Sonny’s big brown eyes widen in excitement. “Does that mean I don’t have to finish math practice?”
“Just for the time being, sweet pea. We will tackle those harder questions later together, okay? After your rest.”
After I get my new stove and dishwasher.
And some more money in my accounts.
Sonny hops down from the dining room chair that’s still a little too big for him, and heads into his room, taking the toy plane with him. I stare at the plastic thing, wishing I could fly him out of the county for his ninth birthday.
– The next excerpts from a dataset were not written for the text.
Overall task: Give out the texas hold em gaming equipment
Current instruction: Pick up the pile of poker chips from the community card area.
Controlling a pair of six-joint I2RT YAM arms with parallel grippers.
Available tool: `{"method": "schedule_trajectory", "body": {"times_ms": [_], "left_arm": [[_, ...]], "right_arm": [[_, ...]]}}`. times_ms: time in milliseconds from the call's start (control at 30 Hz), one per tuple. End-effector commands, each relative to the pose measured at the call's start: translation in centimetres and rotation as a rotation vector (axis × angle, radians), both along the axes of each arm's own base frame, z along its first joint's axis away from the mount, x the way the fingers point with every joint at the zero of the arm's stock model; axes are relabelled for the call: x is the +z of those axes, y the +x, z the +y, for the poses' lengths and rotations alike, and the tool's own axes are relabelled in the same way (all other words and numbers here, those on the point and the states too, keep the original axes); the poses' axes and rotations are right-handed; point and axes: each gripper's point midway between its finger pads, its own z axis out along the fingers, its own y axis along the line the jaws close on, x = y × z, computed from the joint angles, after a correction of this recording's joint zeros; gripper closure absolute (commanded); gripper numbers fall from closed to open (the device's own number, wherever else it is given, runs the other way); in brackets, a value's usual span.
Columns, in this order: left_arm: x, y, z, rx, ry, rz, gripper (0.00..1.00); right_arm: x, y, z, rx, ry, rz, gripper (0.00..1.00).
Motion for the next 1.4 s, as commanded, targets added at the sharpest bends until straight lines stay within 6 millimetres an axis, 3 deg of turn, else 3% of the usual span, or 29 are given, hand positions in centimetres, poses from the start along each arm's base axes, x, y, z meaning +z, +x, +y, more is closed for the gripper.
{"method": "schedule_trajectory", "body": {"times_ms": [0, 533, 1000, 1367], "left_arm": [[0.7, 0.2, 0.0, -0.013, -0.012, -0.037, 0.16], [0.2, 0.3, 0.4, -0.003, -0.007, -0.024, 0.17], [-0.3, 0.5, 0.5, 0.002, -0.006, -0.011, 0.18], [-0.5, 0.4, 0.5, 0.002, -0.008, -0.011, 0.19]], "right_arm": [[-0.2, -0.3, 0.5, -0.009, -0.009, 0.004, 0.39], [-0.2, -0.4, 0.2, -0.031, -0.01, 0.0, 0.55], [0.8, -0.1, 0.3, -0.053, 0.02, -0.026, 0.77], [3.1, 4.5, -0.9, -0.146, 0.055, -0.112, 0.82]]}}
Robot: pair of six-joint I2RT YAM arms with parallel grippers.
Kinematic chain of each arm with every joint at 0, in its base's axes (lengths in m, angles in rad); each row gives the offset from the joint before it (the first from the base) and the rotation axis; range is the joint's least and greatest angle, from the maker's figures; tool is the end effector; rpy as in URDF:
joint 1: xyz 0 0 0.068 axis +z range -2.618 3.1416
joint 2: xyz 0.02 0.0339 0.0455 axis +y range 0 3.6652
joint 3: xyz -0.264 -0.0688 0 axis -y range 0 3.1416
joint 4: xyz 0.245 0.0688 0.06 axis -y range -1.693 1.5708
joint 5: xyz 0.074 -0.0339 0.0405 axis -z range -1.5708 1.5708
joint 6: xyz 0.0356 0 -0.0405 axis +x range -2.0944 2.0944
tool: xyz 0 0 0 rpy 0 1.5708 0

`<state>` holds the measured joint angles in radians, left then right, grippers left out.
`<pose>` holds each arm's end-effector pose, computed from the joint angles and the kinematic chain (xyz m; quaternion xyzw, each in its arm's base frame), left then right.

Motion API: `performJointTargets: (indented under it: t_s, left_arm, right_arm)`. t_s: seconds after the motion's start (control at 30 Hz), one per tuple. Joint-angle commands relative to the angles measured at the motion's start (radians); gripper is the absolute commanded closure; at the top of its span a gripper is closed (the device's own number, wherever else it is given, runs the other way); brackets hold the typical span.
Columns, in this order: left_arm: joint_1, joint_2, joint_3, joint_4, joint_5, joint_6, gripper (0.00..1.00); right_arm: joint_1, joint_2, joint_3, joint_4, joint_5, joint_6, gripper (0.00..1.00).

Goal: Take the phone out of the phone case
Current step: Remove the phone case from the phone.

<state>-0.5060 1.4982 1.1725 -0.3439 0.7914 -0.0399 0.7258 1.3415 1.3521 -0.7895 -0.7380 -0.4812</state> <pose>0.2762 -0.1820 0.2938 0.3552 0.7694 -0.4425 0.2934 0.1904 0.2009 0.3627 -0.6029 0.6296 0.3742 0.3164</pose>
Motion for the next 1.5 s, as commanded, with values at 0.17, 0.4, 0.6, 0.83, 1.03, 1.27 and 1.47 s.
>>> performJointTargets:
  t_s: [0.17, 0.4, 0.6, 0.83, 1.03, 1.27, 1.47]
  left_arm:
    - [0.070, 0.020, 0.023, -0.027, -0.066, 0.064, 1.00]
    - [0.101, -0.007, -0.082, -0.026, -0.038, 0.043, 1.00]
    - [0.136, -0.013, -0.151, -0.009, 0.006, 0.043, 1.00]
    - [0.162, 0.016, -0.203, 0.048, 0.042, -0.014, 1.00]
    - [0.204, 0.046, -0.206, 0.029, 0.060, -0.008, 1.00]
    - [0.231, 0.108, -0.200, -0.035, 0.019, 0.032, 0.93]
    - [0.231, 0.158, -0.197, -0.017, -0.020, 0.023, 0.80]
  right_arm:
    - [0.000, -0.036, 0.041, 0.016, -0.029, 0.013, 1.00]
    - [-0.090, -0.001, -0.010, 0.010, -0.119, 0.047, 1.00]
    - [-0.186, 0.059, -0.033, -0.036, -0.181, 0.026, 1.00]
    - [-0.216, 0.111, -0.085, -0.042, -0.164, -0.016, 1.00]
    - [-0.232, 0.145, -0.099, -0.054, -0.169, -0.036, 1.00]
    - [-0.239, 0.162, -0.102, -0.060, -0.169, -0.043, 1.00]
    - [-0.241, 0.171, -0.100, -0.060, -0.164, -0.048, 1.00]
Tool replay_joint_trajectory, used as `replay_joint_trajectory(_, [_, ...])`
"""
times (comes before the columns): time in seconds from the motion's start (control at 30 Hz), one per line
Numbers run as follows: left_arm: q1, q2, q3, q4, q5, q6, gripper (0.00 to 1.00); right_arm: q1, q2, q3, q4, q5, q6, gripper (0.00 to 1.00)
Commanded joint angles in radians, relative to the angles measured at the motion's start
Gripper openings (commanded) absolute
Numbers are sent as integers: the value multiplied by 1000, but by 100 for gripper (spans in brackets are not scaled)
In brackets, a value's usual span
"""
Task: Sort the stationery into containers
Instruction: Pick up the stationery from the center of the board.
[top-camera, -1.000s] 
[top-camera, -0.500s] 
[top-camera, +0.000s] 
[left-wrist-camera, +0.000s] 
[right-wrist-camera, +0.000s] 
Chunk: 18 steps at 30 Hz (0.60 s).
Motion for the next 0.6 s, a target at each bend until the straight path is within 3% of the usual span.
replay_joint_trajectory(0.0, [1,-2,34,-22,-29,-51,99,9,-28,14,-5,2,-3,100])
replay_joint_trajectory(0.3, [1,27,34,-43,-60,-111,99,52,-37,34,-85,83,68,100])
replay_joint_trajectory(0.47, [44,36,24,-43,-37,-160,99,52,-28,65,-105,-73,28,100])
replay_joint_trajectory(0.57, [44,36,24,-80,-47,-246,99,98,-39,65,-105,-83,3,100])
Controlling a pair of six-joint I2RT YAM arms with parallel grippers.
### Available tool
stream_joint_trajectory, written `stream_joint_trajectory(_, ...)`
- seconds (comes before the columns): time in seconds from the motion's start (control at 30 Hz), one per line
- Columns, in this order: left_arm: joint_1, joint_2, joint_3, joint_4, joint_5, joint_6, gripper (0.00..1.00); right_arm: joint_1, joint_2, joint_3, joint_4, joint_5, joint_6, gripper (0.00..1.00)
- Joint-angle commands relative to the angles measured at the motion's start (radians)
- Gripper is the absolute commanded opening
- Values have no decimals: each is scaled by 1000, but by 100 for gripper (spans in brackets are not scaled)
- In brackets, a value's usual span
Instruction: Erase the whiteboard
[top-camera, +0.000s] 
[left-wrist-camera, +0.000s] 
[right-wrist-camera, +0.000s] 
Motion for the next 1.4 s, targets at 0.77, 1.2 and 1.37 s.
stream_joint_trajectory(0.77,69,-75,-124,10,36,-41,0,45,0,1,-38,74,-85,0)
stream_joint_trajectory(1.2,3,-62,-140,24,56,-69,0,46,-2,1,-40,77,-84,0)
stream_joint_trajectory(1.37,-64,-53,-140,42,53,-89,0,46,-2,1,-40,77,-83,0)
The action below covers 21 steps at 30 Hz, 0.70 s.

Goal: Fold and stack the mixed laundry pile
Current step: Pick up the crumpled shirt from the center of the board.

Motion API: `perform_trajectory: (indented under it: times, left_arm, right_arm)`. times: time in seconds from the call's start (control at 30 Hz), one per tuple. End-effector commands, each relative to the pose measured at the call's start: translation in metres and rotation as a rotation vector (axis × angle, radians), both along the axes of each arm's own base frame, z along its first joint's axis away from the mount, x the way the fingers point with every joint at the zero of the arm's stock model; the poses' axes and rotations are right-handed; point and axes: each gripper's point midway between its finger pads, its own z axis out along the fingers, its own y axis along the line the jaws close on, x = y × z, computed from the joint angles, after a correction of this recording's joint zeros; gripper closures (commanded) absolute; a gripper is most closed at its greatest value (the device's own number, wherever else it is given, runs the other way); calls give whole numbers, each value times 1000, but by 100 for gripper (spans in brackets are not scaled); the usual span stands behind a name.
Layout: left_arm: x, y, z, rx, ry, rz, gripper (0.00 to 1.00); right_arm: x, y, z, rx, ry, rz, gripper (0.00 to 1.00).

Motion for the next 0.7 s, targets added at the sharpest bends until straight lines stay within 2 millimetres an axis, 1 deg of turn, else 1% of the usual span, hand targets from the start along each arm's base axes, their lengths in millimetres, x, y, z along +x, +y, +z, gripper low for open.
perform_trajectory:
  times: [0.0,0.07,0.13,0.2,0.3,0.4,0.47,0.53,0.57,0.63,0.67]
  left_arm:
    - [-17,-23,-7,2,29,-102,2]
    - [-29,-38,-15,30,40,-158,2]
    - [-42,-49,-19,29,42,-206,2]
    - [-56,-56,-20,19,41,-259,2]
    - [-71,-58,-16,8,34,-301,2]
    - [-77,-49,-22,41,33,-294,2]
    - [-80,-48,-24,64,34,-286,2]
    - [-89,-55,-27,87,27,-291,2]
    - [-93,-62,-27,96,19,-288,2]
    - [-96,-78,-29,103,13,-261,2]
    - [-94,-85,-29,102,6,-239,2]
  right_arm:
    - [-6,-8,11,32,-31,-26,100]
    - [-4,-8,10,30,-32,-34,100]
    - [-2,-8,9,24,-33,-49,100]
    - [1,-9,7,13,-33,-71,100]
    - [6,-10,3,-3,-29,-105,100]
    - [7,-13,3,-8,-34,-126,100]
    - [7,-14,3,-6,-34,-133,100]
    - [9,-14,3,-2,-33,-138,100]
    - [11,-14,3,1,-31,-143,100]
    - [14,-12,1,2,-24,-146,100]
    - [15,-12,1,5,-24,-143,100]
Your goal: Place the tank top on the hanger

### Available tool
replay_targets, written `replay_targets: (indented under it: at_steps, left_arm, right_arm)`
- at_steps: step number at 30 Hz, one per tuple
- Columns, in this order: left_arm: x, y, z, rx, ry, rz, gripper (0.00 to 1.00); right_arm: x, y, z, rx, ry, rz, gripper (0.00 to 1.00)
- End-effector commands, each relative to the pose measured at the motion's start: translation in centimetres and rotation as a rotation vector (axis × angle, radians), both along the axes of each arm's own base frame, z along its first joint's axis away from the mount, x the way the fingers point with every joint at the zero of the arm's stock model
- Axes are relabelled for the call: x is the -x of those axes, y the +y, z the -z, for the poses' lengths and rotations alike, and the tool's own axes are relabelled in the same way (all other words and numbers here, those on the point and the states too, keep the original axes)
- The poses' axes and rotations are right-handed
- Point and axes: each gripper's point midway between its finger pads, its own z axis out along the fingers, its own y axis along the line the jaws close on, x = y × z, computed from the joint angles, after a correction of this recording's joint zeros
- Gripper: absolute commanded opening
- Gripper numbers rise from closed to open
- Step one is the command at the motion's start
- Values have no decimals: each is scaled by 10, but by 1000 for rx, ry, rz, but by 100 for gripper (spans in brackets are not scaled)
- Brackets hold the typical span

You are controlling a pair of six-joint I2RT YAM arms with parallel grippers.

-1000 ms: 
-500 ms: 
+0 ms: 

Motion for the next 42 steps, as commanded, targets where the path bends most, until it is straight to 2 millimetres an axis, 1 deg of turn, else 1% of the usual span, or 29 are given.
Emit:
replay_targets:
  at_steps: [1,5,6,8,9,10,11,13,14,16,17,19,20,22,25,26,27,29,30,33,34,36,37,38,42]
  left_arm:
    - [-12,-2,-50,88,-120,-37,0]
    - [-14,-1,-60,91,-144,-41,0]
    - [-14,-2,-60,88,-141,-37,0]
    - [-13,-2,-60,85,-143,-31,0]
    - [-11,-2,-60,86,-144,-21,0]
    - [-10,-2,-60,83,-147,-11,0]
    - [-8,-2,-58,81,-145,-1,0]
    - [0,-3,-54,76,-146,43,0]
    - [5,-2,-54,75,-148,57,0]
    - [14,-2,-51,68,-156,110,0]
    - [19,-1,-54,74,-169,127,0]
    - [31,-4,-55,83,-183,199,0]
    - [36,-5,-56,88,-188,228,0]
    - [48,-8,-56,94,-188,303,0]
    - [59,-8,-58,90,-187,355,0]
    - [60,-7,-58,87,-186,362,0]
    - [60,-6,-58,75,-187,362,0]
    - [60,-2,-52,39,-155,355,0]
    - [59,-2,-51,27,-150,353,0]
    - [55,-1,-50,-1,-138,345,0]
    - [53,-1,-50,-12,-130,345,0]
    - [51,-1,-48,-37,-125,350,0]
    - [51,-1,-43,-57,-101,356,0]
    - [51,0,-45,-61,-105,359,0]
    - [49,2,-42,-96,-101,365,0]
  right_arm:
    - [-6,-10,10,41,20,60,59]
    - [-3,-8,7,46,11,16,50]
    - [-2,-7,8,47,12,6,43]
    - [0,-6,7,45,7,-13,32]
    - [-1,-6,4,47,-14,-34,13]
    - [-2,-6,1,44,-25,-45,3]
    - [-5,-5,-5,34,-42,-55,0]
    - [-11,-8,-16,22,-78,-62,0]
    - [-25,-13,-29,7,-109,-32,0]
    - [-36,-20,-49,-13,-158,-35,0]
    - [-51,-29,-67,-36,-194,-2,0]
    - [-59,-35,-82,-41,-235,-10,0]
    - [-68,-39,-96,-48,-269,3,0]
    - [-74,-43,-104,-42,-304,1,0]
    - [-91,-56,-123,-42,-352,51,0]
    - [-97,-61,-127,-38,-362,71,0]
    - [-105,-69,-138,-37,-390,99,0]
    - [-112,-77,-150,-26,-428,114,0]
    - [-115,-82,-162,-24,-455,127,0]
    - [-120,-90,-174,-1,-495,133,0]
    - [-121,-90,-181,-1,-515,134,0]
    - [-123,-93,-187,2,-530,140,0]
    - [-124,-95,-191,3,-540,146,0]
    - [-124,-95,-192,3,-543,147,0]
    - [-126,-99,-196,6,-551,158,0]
Perhaps the compensation will give me enough money for us travel a little further next time. Maybe Europe? It blew Sonny’s mind the other day when I told him how far some of his “Borings” can travel.
I tuck him in, blow him a kiss, and make sure his door is safely closed.
Then I walk back into the kitchen, roll up my sleeves, and take out a full bottle of sunflower oil from a pantry that has seen better days. Unscrewing the lid, I take a deep breath and hope that shady insurance guy knows what the fuck he’s talking about.
The dread sitting heavy in my stomach turns to fear as I turn on the gas. Okay. So I’m actually doing this. Right now.
But I remind myself that the world has left me with no other choice. People around here who flash luxury sports cars probably got them same way I’m about to get clothes for my child’s closet—by turning against the law.
Maybe that’s just how people get ahead in life these days.
My father definitely broke a few laws when I was growing up.
I was naive enough at the time to not question his whereabouts when he would disappear for a few days at a time for “work.” His office was the beehive at the other end of the garden. But I was young—what did I know?
I follow the insurance consultant’s instructions and crank the stove up to the highest setting. Shakily, I place a frying pan on top of the ring—nonstick apparently works best for this kind of thing.
The mess on the countertop catches my eye.
Between work and caring for Sonny, I have next to no time to clean this place up.
Mortgage payment letters pile up. Among stacks of documents are old toys that Sonny keeps forgetting about, and an old nail kit I keep forgetting to use.
Manicures are simply not in the budget, so I’ve been meaning to try a more budget-friendly one from home.
Dishes from the lunch Jess made drip-dry on the drainer. She must’ve poured bleach in the sink or something, and wiped down the sides with disinfectant.
I hesitate with the oil when I smell the chemicals, but after a quick search on my phone to check that bleach is flammable, I confidently unscrew the cap of sunflower oil and pour a generous amount into the frying pan.
Deep-frying chicken, is what my alibi will be. Karaage chicken is Sonny’s favorite.
That part isn’t a lie. It’s his Friday-night dinner of choice.
I keep the heat high and wait for the rest to unfold. Standing back, I watch the oil start to fizzle and pop, air stuck in my throat as I do something that could very much put my life in danger, never mind Sonny’s.
But his bedroom is far enough away for him to be safe.
Besides, this will all be over and done before I know it.
I’ll call the fire station, wait for them to put out the small blaze, and get in touch with the stove company as soon as the firefighters leave.
Money could be in my account before the day’s over.
Firefighters…
My breath catches.
Caleb was close to joining the station here in Maple Crossing…before the New York City Fire Department got him first.
It was everything to nothing in less than twenty-four hours.
Sharing a milkshake in the back of his rented truck.
Hands down the best one I’ve ever tasted.
My legs dangle from the car, while his are long enough to touch the ground.
God, he’s so fucking tall.
And hot.
We take turns drinking the milkshake. Didn’t wanna order a second—sharing one felt more intimate.
The sun goes down between the trees. Caleb says those trees are better than the New York City high-rises. “Maybe I’ll take you there someday,” he says. “If I can bring myself to leave this place.”
Strawberry kisses.
Summer sunsets.
He drops me off at home before it gets dark. With his arm hanging out the window, he says, “See you tomorrow, Hart.”
But tomorrow rolls around and he’s gone.
Some dumb senior firefighting position was more important than me.